Pet theft is currently covered under the 1968 Theft Act which can carry a maximum penalty of seven years imprisonment.

Campaigners say this is insufficient as it treats the pet as an inanimate object and does not reflect the emotional harm caused by the crime.

This means the law defines the severity of the crime purely on the owner’s loss of monetary value.

With most pets being valued below £500, most criminals convicted of stealing a family animal escape with a fine or community service.

When the UK went into lockdown as a response to the coronavirus pandemic interest in new pets skyrocketed forcing up prices making pet theft more tempting for criminals.

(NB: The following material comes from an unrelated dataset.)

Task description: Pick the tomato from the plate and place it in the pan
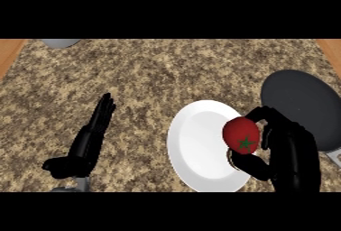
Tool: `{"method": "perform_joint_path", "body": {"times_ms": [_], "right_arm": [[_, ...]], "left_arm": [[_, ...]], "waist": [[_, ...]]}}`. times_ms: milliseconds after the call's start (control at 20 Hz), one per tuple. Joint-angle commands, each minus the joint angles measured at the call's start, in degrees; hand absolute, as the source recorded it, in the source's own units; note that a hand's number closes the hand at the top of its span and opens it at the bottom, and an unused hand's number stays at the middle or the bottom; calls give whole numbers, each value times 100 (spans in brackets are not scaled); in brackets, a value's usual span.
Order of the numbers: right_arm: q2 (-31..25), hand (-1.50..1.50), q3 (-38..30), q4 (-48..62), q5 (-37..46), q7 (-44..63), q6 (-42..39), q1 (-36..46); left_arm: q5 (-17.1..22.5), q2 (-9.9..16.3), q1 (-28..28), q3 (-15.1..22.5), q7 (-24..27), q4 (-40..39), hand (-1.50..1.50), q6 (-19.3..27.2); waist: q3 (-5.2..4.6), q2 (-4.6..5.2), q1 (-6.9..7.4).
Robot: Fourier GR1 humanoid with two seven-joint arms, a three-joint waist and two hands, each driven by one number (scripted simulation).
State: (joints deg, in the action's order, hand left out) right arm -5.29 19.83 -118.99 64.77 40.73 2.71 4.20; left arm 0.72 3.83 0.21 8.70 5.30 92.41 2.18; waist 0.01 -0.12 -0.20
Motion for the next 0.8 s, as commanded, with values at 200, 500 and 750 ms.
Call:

The Kennel Club group said in June demand for new dogs was up 180% from last year.

Pet theft has increased by 24% in the past three years, before factoring in the spike caused by coronavirus, according to campaign group Stolen and Missing Pets Alliance.

In 2018, figures showed more than 60 dogs were stolen every week in England and Wales.

Beverley Cuddy, editor of Dogs Today magazine, told the petition committee in June: “Lots of other crimes totally disappeared during lockdown – unfortunately dog theft went through the roof.

"We had some enormous, horrific organised crime. Twenty-two dogs were stolen in a heist like you get in a jewellers."

She said: "Each one of those puppies was going to be someone's lockdown puppy because unfortunately in lockdown everyone wanted a dog.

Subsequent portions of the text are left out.